No, it's like having a fucking kitten. I'm going to call it Clusterfuck and let it sleep in the washing machine. Screw charity - I'm going to a pet shop.
I try to go to bed early, but waiting for a big pizza keeps me up.

Saturday 11th September
Seething boil-infested back.
Up at 4.30 am trying to smear Calamine Lotion on unreachable parts of my back.
My 4.50 cab is late and I get to work just in time to find the decent coffee machine is broken and nobody seems to be trying to fix it. This is heavy news when your going on air at 6.00 am for four and a half fucking hours. I debate whether to tear the canteen guy to pieces.
I get slapped around in News 24 all morning - it's the anniversary of 9/11 - so that's a laugh - and by the time I get home I'm ready to kill somebody for no reason.
Luckily The Professionals with Lee Marvin is on and it calms me greatly, even though I have to watch the whole thing without leaning back on my Boils.
Following this Charmed is on and they're all off to some Valkyrie island so they have to get dressed up in leather to blend in. Nice. Very distracting. I go to bed immediately even though I was going to stay up and watch Tim Henman on Teletext.

Sunday 12th September
Up at 4.30 am again, Calamine Lotioning my rancid back.
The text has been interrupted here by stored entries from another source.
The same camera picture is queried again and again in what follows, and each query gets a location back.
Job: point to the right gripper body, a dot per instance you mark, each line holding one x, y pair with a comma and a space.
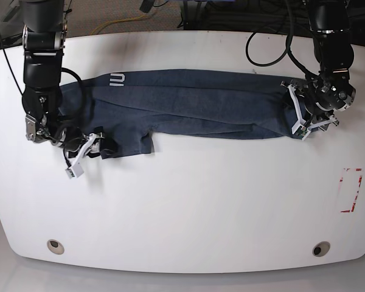
84, 145

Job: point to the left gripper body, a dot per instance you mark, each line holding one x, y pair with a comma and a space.
307, 111

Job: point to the dark blue T-shirt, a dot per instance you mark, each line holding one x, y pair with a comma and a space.
131, 106

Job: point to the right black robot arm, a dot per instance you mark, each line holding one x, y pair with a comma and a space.
44, 34

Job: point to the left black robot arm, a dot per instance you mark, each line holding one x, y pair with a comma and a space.
319, 96

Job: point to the red tape rectangle marking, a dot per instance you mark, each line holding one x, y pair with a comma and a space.
349, 189

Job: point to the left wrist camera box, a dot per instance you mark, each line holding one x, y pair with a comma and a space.
300, 131

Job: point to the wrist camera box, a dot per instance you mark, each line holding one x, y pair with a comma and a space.
74, 171
300, 131

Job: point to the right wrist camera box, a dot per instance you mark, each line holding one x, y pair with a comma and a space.
74, 171

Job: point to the left table cable grommet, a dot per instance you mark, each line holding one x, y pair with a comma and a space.
55, 247

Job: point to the table cable grommet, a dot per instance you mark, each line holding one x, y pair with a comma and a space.
321, 249
55, 247

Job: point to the right table cable grommet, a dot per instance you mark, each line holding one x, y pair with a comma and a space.
321, 249

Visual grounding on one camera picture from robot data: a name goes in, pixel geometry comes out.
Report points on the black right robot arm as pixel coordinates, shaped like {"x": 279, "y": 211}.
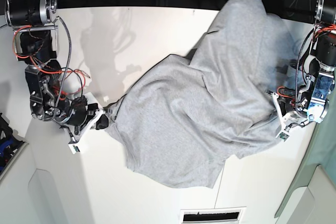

I had woken up at 4.25 then gone back to sleep and the alarm went off at 4.30. Why does that happen?
My Taliban cab is on time but I have to direct him all the way to White City. He's lucky I don't throw him out and drive myself.
I get through the News 24 experience relatively untainted - except when I find out Henman's got dumped in the semi-final. It seemed harsh. I wanted him to win a Grand-Slam that wasn't Wimbledon, just to annoy people.
I stop at a book fair on the way home. It's crap. It's all hard backs and grown-ups. I feel a tad out of place and get the hell out.
I find a rare John Creasey and The Solar Invasion by Manly Wade Wellman on the way home, so it isn't a complete waste of time.
Kate's still off with the Puppets, so I Calamine up and watch TCM's western weekend for eight hours.
Rio Bravo, The Naked Spur and The Searchers all back to back. I was going to stay up and watch Unforgiven too, but I was depressed enough by that point. My god, so much killing.
I buy a box of American Perry Rhodans on Ebay and go to bed.

And that was my week. It's Monday now. I still have Boils, I don't have a kitten - but Tim Henman is N0.4 in the world.
One day I will look back on this week and vomit.